We made it to the front line, but only with the help of the two orderlies, who jumped out whenever we were in difficulties and turned the wheels over by hand until we were free again and the cart could gather momentum through the snow once more.
The field dressing station behind the front line was crowded with wounded and we had to bring back a heavier load than we ever had before, but fortunately the way back was mostly downhill. Someone suddenly remembered it was Christmas morning, and they sang slow tuneful carols all the way back. For the most part they were casualties blinded by gas and in their pain some of them cried, as they sang, for their lost sight.
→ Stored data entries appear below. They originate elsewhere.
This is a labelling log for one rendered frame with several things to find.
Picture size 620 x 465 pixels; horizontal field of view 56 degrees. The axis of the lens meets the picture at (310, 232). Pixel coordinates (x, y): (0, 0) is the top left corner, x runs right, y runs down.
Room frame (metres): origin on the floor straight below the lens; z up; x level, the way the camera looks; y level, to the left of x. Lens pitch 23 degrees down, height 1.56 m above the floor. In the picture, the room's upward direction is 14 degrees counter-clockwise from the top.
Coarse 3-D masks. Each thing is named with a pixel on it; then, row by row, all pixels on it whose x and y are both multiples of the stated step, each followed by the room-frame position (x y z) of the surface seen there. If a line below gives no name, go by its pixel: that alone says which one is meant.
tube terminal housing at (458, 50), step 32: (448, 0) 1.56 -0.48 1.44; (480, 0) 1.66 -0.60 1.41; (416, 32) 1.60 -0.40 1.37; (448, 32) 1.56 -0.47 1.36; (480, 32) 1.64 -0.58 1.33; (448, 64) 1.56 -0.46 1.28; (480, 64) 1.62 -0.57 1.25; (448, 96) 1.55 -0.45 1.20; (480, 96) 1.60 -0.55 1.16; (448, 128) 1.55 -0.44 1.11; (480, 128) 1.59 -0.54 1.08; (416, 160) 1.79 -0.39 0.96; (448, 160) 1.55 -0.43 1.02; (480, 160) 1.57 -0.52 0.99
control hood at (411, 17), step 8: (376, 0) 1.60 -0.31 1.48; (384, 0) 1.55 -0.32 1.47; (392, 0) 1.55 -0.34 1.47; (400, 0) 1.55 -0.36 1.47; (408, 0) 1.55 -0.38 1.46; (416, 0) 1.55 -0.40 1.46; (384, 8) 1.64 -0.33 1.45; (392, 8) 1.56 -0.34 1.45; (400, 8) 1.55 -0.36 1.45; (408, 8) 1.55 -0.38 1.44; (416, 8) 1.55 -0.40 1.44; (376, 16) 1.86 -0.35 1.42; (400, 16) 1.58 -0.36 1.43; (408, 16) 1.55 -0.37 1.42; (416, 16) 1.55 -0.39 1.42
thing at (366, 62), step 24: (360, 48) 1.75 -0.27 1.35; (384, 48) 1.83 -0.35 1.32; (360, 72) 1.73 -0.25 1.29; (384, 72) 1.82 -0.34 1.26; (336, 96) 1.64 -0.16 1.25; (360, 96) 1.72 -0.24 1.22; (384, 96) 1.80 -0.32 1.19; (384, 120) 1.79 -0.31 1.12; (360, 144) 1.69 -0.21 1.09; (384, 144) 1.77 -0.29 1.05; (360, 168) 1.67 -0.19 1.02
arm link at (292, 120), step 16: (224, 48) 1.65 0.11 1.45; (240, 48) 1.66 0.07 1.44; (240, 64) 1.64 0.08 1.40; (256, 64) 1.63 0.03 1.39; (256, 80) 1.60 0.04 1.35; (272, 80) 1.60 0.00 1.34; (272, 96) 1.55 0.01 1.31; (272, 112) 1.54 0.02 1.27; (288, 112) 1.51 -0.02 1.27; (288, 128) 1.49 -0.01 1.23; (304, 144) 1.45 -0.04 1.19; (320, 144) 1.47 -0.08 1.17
We made so many journeys that day and stopped only when the hospital could take no more.
It was already a starry night by the time we reached the farm. The shelling had stopped. There were no flares to light up the sky and blot out the stars. All the way along the lane not a gun fired. Peace had come for one night, one at least. The snow in the yard was crisped by the frost. There was a dancing light in our stable and Emilie’s grandfather came out into the snow and took our reins from the orderly.